Two things happened after Harry had understood what he was and tried to fight Voldemort about it. He was not left alone for a moment, passed between Narcissa, the Slytherins and Cassiopeia, under constant guard. Secondly, he was pretending Tom didn't exist. He refused to acknowledge him when he tried to speak to Harry and when he spoke to others. The Boy Who Lived made it known that he didn't want any of the thoughts he had about Tom to be registered, that they weren't an invitation. If anything, they were a warning. He'd get so angry he could barely breathe. The energy had nowhere to go, the few times he did head-butt a wall he resented Tom more so.

"When you said that he had changed…" Tom said with Harry's mouth, making Cassiopeia put her book on her lap and smile absently.

"I- what does that mean?" Tom sighed as he asked, realizing immediately that she wouldn't answer him. He looked away from her and closed their eyes.

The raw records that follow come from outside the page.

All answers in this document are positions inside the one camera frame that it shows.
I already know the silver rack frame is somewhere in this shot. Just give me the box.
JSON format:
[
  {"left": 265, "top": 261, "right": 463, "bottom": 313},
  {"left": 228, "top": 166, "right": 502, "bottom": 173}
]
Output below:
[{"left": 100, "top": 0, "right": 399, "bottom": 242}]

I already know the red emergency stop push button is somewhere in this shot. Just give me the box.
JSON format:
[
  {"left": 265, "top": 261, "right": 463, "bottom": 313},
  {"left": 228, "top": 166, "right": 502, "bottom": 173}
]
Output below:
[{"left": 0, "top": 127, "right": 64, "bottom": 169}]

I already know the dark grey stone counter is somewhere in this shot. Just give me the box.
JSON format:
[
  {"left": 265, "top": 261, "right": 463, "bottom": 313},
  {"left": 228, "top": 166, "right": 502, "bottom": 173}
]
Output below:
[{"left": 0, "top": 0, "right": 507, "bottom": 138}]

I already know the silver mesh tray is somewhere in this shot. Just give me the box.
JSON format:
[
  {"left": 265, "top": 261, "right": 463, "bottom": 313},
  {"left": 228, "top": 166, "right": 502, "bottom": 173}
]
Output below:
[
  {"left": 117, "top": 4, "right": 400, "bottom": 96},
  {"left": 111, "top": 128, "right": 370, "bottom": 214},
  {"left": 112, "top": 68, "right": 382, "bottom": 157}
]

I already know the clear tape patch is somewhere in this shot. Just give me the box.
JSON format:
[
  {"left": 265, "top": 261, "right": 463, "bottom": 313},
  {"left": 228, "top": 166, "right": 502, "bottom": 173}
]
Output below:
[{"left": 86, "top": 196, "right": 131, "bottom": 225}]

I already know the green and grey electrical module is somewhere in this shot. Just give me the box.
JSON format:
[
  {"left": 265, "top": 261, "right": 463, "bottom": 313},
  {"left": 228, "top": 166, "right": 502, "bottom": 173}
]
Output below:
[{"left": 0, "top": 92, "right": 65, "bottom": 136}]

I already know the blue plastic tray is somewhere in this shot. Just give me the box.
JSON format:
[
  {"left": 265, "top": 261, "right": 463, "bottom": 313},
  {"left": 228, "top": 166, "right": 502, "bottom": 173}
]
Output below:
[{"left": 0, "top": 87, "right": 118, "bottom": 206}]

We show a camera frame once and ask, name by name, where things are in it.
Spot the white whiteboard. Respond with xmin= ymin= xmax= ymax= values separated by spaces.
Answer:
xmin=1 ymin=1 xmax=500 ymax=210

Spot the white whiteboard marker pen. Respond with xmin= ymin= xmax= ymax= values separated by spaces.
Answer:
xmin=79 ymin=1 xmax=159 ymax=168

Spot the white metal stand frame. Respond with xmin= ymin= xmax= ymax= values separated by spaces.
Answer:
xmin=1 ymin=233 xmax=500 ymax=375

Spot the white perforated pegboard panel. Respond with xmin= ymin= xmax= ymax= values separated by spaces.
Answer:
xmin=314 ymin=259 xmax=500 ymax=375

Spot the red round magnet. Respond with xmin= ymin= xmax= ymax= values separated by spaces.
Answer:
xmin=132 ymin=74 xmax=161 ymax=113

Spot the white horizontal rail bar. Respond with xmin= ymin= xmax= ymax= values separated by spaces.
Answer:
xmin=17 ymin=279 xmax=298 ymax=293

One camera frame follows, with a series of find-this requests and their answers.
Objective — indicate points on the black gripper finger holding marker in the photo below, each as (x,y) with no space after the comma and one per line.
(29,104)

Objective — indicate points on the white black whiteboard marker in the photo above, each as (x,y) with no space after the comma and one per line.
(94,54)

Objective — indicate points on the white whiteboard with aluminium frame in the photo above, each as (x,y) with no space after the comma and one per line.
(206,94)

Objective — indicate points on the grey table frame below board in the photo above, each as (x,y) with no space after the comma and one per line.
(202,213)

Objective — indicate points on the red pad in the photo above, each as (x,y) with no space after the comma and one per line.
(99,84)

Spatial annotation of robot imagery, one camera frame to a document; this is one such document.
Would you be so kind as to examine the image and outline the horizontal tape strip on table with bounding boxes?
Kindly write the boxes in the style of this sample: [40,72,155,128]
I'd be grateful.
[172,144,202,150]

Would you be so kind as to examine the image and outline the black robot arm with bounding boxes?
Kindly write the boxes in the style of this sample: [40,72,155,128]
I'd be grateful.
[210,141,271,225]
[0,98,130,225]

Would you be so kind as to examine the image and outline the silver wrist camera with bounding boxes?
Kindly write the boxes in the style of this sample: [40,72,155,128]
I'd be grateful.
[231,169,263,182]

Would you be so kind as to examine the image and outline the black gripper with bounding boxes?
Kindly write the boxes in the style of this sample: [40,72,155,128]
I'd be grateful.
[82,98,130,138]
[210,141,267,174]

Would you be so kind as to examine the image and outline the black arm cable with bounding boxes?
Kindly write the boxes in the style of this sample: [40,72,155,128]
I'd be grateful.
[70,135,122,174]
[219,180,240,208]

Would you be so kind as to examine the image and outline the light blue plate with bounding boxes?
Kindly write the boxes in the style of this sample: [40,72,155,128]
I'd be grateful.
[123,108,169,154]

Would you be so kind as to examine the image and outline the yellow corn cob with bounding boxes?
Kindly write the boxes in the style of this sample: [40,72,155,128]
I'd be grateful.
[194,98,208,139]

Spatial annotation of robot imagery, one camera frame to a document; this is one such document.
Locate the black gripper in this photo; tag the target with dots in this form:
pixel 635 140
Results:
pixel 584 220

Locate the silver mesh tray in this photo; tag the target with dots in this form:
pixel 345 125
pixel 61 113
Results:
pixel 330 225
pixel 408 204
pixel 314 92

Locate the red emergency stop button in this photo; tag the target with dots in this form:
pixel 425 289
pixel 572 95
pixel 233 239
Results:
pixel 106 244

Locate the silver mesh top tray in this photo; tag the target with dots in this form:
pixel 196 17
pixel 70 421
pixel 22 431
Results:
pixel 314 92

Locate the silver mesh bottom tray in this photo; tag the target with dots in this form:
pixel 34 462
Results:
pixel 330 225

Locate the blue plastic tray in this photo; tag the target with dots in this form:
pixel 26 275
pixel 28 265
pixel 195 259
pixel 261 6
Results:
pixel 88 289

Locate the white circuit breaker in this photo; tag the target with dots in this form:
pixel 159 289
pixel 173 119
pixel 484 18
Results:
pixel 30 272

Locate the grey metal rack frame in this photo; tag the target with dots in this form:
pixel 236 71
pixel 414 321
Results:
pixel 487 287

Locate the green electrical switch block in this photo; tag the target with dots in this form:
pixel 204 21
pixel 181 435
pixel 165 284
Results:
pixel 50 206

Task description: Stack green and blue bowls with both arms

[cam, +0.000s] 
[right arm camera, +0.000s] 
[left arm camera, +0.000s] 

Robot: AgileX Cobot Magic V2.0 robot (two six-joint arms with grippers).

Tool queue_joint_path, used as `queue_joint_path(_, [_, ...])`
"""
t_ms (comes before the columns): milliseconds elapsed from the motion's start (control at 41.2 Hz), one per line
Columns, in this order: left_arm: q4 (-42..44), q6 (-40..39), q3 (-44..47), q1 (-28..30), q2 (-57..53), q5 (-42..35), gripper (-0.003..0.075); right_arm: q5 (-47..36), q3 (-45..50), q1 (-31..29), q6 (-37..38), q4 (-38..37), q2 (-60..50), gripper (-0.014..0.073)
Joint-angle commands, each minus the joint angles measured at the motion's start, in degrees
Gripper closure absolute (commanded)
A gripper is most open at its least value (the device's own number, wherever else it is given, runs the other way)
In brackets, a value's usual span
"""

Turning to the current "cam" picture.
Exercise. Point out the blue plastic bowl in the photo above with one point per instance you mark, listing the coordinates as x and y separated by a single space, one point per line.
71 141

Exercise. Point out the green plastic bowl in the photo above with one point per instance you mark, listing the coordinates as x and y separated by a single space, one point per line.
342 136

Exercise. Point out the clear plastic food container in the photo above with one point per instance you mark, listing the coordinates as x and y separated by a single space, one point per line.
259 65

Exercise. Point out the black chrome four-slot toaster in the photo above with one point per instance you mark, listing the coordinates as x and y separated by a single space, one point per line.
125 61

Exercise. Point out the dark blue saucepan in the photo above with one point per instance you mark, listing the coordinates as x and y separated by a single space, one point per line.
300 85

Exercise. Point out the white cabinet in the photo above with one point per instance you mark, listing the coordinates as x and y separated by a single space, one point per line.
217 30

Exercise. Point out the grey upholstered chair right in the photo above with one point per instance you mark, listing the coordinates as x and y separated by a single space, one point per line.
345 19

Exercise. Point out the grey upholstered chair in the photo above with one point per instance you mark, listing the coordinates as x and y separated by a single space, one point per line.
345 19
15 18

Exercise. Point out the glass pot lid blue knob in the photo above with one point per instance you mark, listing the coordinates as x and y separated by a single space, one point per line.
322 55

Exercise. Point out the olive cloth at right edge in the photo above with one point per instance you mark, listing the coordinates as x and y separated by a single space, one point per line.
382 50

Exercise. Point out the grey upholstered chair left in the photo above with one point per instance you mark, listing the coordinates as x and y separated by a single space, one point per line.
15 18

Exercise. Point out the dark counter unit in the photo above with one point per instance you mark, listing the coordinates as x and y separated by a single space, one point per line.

"You tell me, you little brain invader," she muttered. Harry heard her turning pages.

"I should be practising. The trial is less than a month away," Tom said, looking at her, agitation aimed at Harry when he said this. He'd told the Boy Who Lived that if he'd kept his cool, they would be far more free to move, that trying to attack the Dark Lord had been reckless; that the consequences could have been far worse.

Harry had told him to get fucked.

"Mmm. Would be a shame if they," she mimed locking a door, "Threw away the key."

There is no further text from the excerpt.